Wilton real estate market remains sluggish
WILTON — The residential real estate market in 2018 wasn’t especially bright for Wilton, and 2019 wasn’t any better. The same can be said for lower Fairfield County.
There is continued sales resistance for higher-end homes, but a local real estate expert said things are picking up.
On the positive side, residential real estate sales in Wilton were up 13.1 percent from 2018, according to a report by Halstead Real Estate.
There were 223 closings for single-family homes in Wilton in 2019, compared to 206 in 2018.
But the total sales volume for single-family homes was down —$176,878,163 in 2019, compared to $177,783,525 in 2018.
Purchase prices were also down. The average sales price in 2019 was $759,136, compared to $867,153 in 2018, a 12.5-percent decrease.
The largest number of home sales in Wilton for 2019 was in the under $500,000 to $700,000 range, with 53 house sold, followed by 22 in the $800,000 to $900,000 range.
The fewest sales were in the $1.5-million to $2-million range, with 11 houses sold in 2019, compared to 16 in 2018. Sales also declined in the $1 million to $1.5 million range with 21 houses sold in 2019, compared to 28 in 2018.
Wilton condominium sales also decreased. There were 21 condo closings in 2019, compared to 29 in 2018. The average condo closing price was $368,210 in 2019, compared to $409,190 in 2018, a 10 percent decrease.
Lower Fairfield County
Overall, the real estate market was sluggish in 2019 for other towns in lower Fairfield County.
For Wilton and neighboring towns — Darien, Easton, Fairfield, New Canaan, Redding, Ridgefield, Weston, and Westport — the total number of single-family house closings in 2019 was collectively up 4 percent from 2018.
Of those nine towns, four experienced a positive growth in home sales in 2019: Darien up 5.8 percent, Fairfield 4.9 percent, New Canaan 13.4 percent, and Wilton 13.1 percent.
Five towns saw a decrease in home sales: Easton down 3.3 percent, Redding 6.2 percent, Ridgefield 0.9 percent, Weston 2.4 percent and Westport 13.9 percent.
However, the dollar value of the closings in those towns was collectively down 6.3 percent from 2018.
Looking at median closing prices, Wilton had the sharpest median price decline, down 12.1 percent from 2018. Darien was next, down 8.1 percent, followed by New Canaan at 7.3 percent, Fairfield at 7.1 percent, Easton at 5.5 percent, Redding at 4.7 percent, Weston at 2.6 percent, Ridgefield at 1.7 percent, and Westport at 0.9 percent.
Last year, John DiCenzo of Halstead Real Estate, whose territory includes Wilton, predicted sales would lag in 2019, as they did in 2018. He told The Bulletin in January 2019: “Expect more of the same in 2019. Sales have also slowed in New York City, which is a strong feeder market for the county.”

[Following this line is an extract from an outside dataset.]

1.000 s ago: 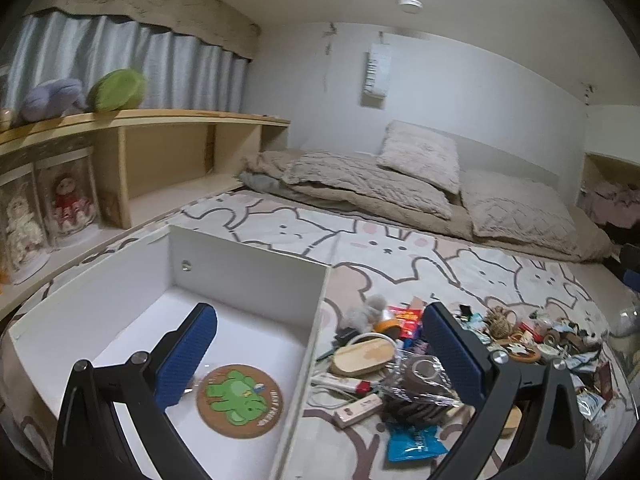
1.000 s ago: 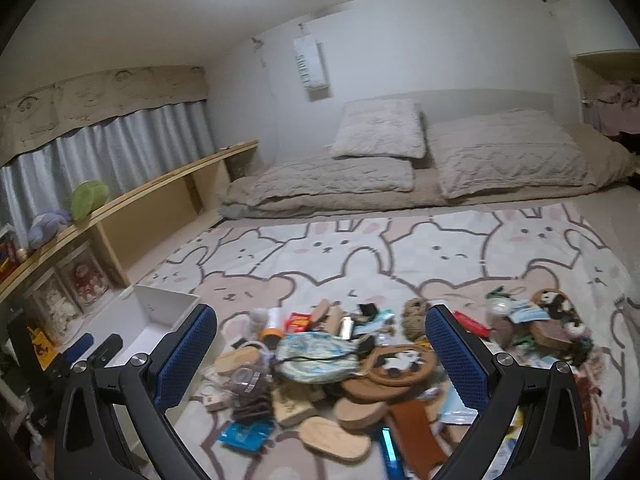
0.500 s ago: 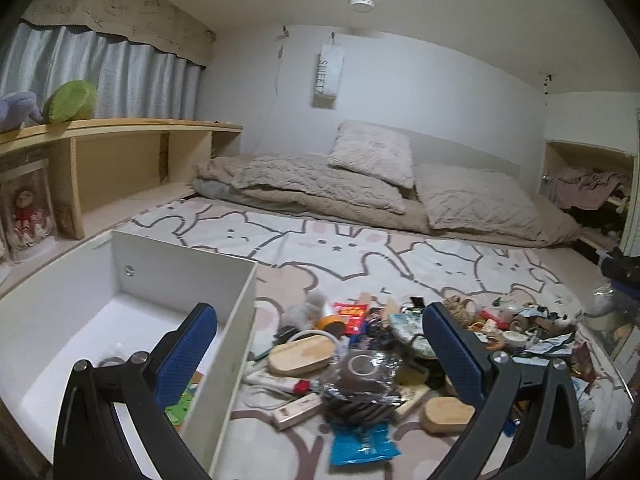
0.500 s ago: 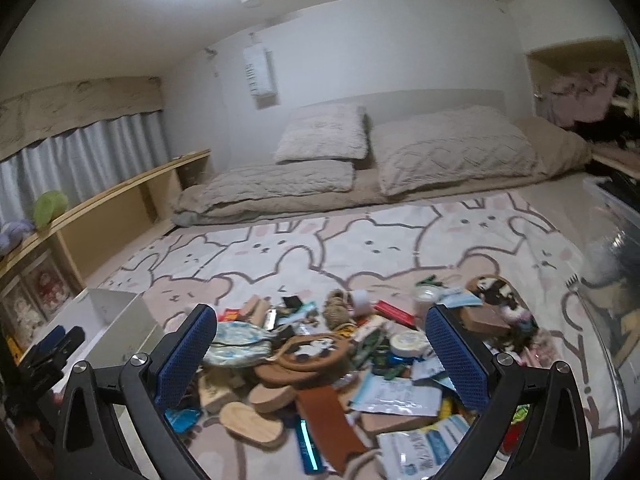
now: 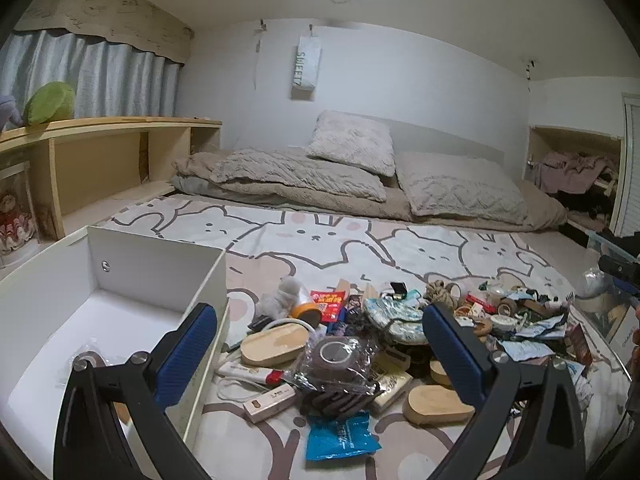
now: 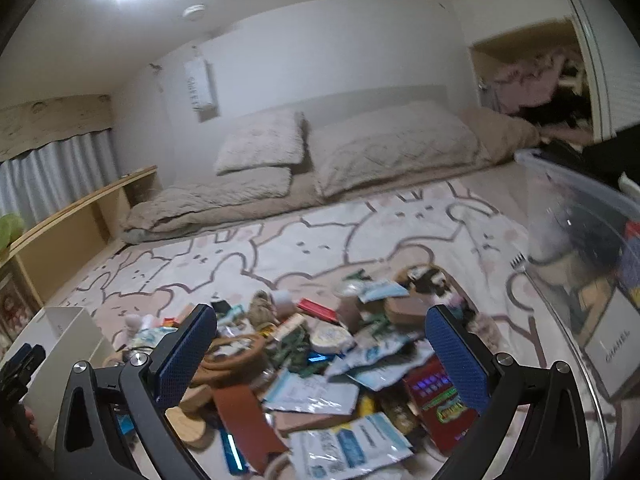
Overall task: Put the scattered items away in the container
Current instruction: 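Reach the left tool to the bagged tape roll and close on it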
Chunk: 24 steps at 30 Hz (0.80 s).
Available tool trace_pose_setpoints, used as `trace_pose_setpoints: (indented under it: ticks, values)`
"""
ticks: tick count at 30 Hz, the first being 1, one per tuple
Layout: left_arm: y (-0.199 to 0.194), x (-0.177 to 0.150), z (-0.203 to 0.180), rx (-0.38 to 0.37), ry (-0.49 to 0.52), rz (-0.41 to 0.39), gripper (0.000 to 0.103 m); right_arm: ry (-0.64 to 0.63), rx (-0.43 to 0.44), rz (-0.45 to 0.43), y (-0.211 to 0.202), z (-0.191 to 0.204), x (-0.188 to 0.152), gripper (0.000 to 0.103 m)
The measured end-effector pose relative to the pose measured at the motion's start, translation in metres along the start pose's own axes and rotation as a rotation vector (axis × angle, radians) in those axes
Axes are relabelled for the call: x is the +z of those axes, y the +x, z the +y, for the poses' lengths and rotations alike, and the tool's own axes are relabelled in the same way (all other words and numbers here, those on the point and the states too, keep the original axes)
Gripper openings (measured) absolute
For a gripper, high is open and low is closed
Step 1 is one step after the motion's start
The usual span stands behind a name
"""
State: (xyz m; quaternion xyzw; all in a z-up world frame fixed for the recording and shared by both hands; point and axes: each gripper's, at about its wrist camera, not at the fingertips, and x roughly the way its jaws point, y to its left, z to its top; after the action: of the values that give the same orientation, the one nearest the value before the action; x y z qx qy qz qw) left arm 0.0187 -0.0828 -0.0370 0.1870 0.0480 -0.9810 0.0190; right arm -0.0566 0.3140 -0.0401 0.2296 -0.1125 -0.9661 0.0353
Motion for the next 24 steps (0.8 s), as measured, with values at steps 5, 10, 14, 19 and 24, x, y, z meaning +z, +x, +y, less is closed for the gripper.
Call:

Fairfield County saw a sharp decline in real estate sales following the 2008 financial banking crisis, and has been in slow recovery mode ever since, not reaching the levels where it once was.
With higher-priced homes feeling greater sales resistance in lower Fairfield County, the same can be said across the country. Across the United States, lower-price properties and starter homes have been the best performing segment in many markets, according to a report by CoreIndex.
But DiCenzo is not forecasting doom and gloom, in fact he is optimistic. “I think the market is very similar to what it was a year ago. The difference is, we seem to have more energy,’’ he said.
He noted that pending sales, agreements under contract or binder, are currently up.
“For the towns included in this analysis, pending sales are up 31.8 percent, compared to one year ago, which may bode well for the spring market. That energy is a distinction from what we were seeing a year ago,” he said.
Halstead Real Estate’s data for this story was sourced from the Connecticut Smart MLS and Greenwich MLS.